Goal of the exercise>
Look through the data below for the line with "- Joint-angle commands" and the line with "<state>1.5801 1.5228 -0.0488", then transcribe exactly from the first through the second, leaving out all pictures.
————
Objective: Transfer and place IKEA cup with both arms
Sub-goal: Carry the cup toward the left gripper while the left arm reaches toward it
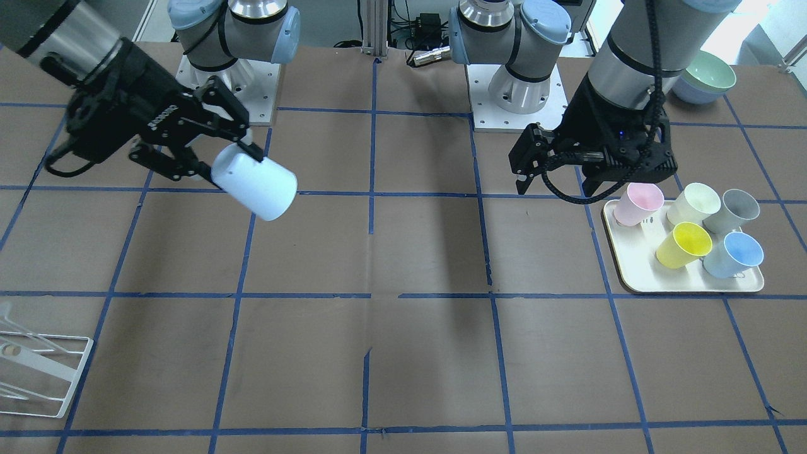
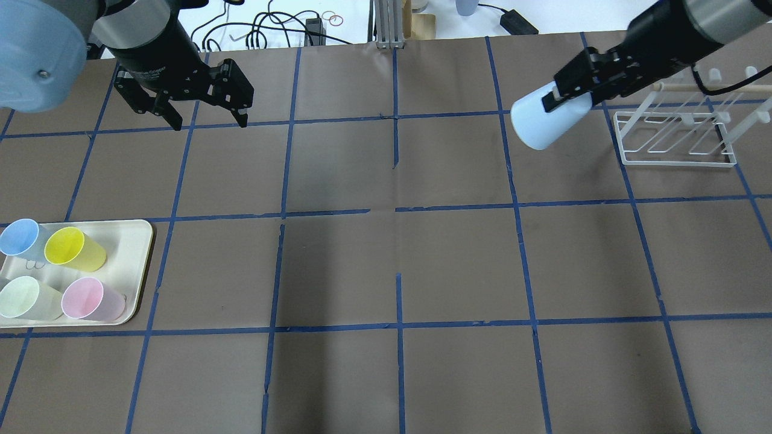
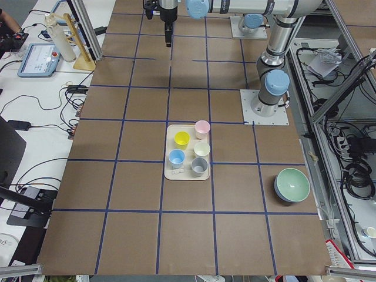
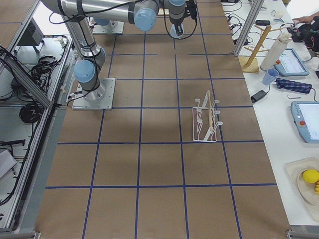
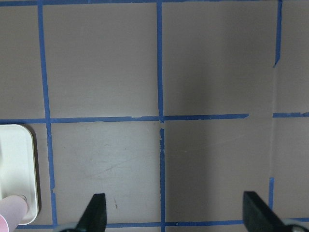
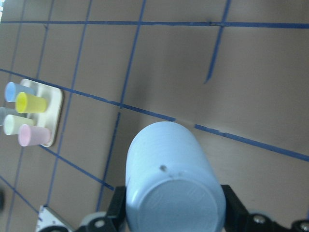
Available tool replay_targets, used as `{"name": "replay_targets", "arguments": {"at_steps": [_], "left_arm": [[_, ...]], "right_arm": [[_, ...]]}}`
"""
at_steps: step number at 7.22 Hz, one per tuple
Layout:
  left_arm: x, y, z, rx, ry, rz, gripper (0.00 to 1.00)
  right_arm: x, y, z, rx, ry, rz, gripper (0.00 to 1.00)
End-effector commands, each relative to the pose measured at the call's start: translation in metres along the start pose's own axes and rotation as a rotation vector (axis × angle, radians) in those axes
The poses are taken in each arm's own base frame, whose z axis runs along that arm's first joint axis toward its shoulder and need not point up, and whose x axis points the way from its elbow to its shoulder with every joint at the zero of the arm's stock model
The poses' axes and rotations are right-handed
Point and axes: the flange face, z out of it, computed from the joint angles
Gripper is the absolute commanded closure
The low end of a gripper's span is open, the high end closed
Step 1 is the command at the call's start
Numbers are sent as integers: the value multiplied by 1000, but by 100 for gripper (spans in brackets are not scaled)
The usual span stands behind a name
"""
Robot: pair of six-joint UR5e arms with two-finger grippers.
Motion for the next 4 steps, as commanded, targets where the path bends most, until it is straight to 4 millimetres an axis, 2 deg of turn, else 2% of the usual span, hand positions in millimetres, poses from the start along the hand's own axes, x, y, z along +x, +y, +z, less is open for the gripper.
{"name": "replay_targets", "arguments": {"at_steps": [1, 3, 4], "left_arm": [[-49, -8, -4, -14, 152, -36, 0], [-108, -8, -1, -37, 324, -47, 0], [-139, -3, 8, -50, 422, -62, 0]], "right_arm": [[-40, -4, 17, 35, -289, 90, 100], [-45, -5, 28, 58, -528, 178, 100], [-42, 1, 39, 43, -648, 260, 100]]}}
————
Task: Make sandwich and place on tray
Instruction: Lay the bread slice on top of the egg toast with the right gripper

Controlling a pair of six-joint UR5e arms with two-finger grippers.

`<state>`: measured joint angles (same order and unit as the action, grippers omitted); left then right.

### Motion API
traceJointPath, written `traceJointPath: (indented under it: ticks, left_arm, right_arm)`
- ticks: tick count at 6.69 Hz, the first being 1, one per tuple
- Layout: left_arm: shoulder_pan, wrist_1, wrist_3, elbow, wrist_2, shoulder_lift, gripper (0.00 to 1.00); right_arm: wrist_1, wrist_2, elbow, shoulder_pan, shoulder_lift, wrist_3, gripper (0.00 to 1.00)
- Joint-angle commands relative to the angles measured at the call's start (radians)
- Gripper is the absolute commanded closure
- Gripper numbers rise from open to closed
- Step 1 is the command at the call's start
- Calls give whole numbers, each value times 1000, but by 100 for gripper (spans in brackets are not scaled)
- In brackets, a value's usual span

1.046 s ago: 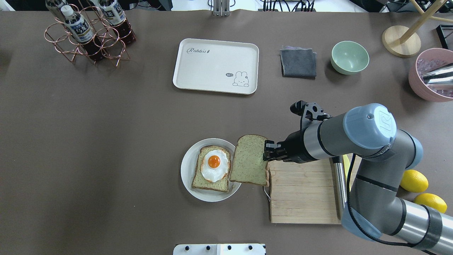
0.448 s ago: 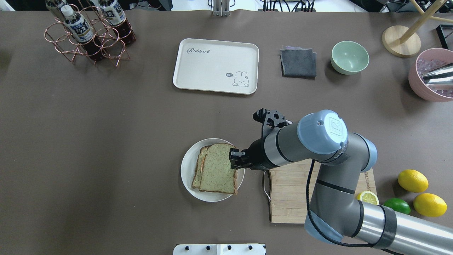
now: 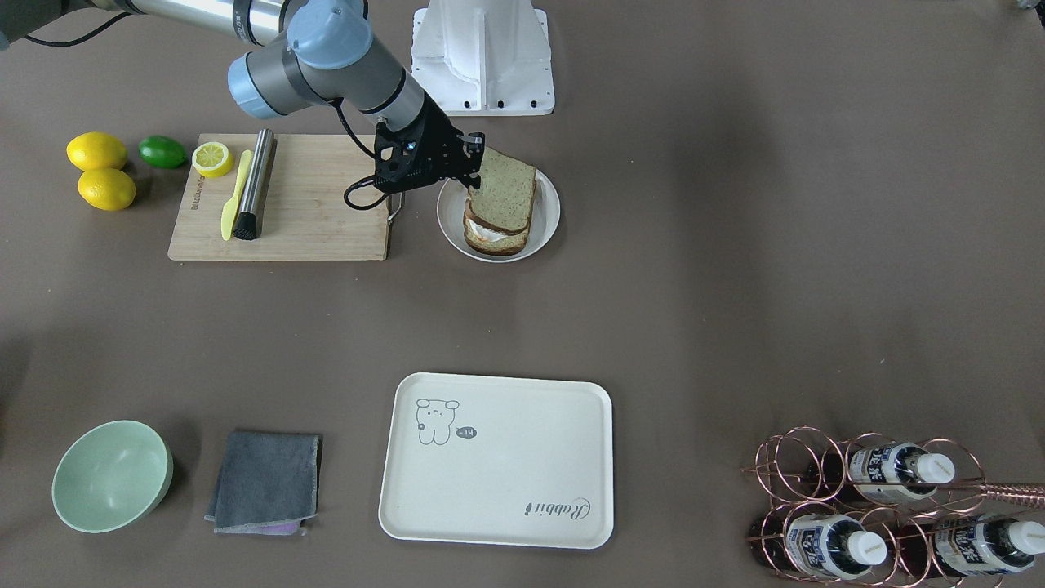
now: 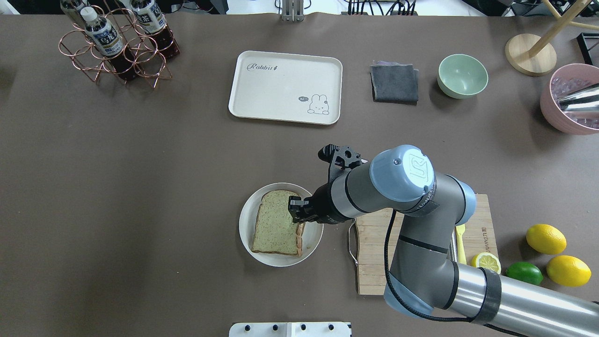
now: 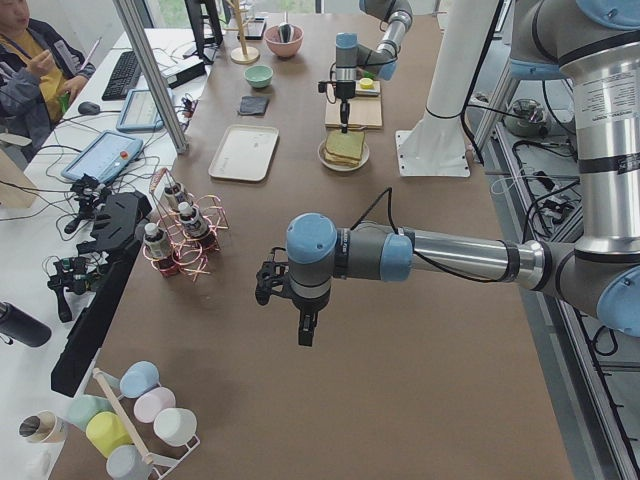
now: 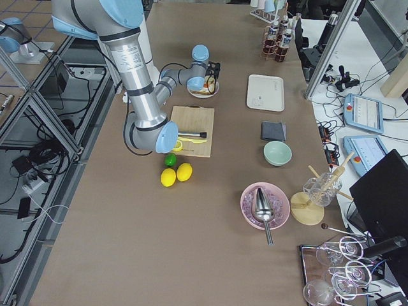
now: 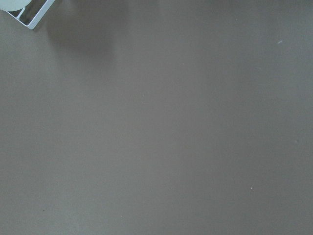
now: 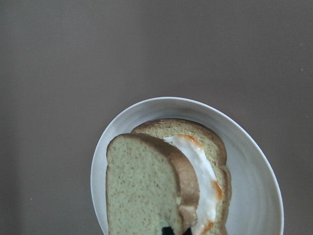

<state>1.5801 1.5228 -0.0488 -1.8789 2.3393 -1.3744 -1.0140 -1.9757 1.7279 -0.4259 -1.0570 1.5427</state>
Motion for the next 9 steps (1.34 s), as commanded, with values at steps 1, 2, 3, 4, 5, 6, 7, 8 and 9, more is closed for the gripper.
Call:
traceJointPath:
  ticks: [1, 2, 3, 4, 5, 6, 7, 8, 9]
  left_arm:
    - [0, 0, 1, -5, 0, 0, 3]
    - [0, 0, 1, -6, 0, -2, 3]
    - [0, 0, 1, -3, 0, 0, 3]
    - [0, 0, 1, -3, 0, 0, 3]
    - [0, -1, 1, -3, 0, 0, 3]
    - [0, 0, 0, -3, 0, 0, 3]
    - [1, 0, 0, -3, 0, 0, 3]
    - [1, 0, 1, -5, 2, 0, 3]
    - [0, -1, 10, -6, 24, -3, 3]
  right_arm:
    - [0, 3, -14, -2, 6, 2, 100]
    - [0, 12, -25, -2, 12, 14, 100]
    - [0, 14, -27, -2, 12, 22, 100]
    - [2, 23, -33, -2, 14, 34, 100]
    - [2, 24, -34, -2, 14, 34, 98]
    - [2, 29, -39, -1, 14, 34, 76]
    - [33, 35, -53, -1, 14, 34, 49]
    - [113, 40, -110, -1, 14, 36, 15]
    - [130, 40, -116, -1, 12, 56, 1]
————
Completed task>
- Joint-angle commands relative to the angles measured at the call's start (radians)
- Gripper is the absolute commanded closure
- Gripper numbers rise from open to closed
- Step 1 is the command at the call's start
- Calls give whole numbers, each value times 1000, but by 100 for gripper (spans in brackets are not scaled)
- In brackets, a value's usual span

1.046 s ago: 
0.448 s ago: 
now: 
now: 
now: 
now: 
now: 
now: 

<state>1.5801 1.5228 -0.0488 -1.8789 2.3393 -1.3744 -1.0140 -1.9757 1.7279 -0.4259 -1.0570 1.5427</state>

With that, the answer is complete.